Source : Les Hermaphrodites par Michel Foucault, texte établi par Henri-Paul Fruchaud et Arianna Sforzini, préface d’Arianna Sforzini, postface d’Éric Fassin, éditions Gallimard, collection Bibliothèque des Histoires.
L’hermaphrodite relevait en même temps d’un autre
régime, celui des « monstres. » Les êtres extraordinaires, rares,
merveilleux, étranges de formes, difficiles à situer parmi les espèces
familières, dotés de formes inattendues, surprenantes pour le regard ou
enchantant le récit de voyageurs, tout cela, il n’en était guère question avant
le dix-septième siècle, de les « classer » c’est-à-dire d’en séparer
le réel et l’imaginaire ; et d’en ramener toutes les formes constatées à
des espèces légitimes dont elles seraient la transformation accidentelle.
Il s’agissait plutôt de les faire apparaître dans ce
qui les rendait extraordinaires, de les référer à leur propre singularité ou à
celles d’autres figures non moins étranges, plutôt que les rabattre sur des
formes habituelles qui en seraient le chiffre, le principe d’explication et la
vérité dernière. L’extraordinaire dans l’ordre suspendu de la nature devait se
montrer et se nommer à partir de lui-même. « Le fantastique est un monde. »
On le parcourait selon deux chemins. L’un allait d’une forme étrange à l’autre, relevant ce qu’elles avaient de commun, non pas avec les êtres communs, mais avec d’autres êtres extraordinaires ; au-dessus des espèces de tous les jours, on repérait ainsi des sortes de familles, de singularité : des cousinages établis selon la grandeur, la petitesse, la disproportion, l’excès, la multiplication, le défaut, le mélange, la présence de marques, etc.
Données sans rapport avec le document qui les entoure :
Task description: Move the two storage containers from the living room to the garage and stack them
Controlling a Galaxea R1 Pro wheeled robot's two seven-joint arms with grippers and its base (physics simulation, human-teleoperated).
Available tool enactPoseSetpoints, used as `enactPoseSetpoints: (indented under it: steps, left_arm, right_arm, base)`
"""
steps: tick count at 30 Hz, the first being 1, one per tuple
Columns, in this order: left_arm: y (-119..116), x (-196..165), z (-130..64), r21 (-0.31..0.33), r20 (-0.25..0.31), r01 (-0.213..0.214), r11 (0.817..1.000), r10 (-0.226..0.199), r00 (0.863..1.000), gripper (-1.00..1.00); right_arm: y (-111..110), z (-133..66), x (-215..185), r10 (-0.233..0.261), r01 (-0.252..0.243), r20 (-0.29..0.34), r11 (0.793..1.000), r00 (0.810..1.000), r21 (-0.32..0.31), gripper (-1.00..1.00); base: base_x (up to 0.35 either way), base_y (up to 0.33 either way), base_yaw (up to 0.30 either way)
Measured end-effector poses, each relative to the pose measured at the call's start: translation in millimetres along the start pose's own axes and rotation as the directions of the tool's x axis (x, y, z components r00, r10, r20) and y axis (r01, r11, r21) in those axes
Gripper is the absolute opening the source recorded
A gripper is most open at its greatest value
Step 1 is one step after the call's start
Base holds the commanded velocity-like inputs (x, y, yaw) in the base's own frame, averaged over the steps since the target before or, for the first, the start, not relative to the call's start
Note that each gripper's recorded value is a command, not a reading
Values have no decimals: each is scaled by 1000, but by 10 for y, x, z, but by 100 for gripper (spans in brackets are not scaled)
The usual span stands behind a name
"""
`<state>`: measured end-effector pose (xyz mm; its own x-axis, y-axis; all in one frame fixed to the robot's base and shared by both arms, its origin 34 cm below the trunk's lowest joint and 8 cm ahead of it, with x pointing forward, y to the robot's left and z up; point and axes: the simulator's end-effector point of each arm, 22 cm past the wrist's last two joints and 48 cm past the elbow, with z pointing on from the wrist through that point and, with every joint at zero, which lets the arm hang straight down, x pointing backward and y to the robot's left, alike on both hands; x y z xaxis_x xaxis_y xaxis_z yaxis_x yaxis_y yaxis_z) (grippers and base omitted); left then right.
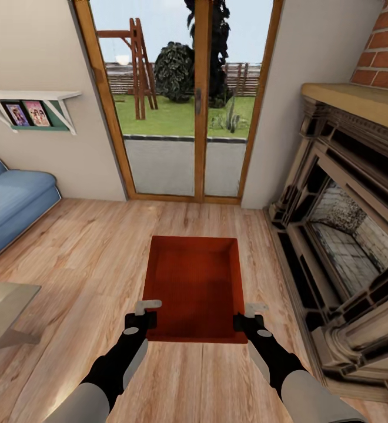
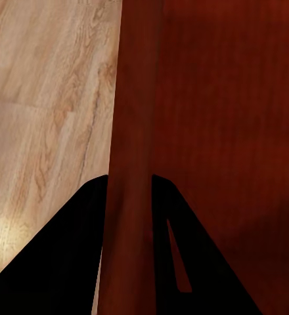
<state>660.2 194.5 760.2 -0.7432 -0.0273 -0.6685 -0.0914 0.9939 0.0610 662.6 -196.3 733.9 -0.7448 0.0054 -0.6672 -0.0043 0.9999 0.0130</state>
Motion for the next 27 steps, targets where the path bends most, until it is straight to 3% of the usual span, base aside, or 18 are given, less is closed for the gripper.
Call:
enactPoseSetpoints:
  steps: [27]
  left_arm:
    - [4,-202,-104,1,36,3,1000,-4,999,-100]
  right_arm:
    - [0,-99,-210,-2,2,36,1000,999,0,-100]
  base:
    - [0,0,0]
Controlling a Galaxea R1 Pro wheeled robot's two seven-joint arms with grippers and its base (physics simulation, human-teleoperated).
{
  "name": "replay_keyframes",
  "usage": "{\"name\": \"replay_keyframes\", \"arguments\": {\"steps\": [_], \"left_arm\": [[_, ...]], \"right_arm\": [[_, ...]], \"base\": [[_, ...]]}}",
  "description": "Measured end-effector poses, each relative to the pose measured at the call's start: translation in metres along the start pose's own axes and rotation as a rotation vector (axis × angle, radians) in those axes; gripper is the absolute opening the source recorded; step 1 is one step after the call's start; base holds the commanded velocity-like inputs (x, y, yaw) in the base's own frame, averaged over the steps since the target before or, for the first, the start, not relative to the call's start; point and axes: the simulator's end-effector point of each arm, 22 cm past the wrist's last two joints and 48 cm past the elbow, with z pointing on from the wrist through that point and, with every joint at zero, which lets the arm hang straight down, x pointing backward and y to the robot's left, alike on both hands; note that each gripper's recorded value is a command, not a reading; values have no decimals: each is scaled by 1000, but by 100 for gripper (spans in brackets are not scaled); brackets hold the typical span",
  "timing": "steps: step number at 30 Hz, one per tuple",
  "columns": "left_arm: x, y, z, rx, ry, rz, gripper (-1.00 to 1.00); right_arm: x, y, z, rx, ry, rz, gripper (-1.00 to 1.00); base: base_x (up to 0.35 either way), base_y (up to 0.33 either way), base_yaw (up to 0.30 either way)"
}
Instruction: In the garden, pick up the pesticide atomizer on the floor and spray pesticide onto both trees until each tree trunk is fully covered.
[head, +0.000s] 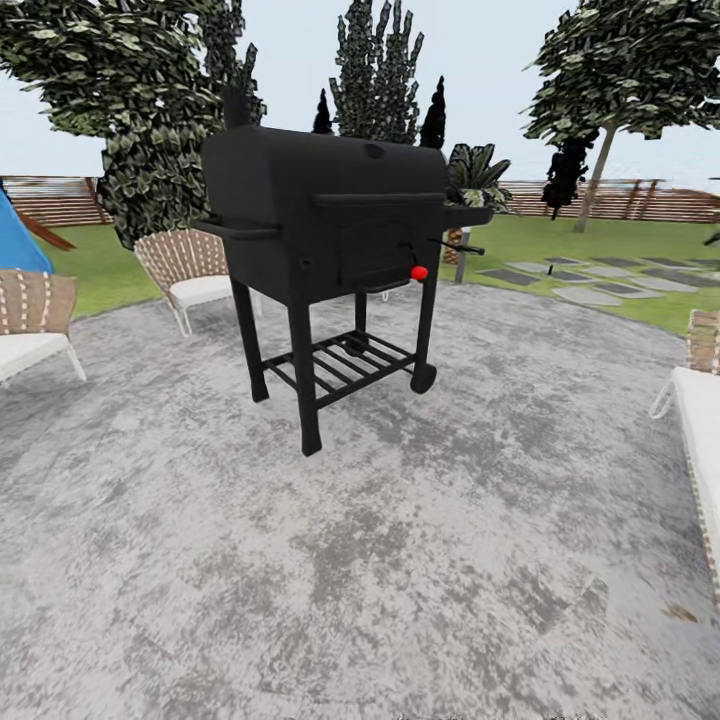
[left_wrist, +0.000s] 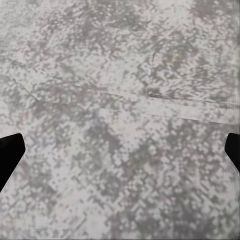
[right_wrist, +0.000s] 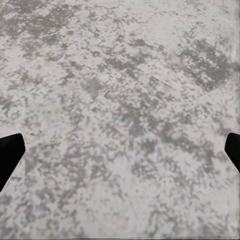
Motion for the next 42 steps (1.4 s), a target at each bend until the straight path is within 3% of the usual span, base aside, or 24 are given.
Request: {"name": "replay_keyframes", "arguments": {"steps": [22, 42], "left_arm": [[0, -1, 0, 2, 0, 2, 100], [0, -4, 0, 10, 0, 9, 100]], "right_arm": [[0, -1, 0, 2, 0, -1, 100], [0, 0, 0, 2, 1, 0, 100]], "base": [[55, 217, -300], [73, 19, -300]]}}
L’autre voie consistait à apprécier la distance qui séparait ces figures des formes ordinaires, non pas pour mesurer au plus juste en quoi elles déviaient, mais pour faire valoir leur plus ou moins grande rareté, l’effet qu’elles produisaient sur le spectateur, la surprise ou l’abomination plus ou moins grandes qu’elles devaient susciter.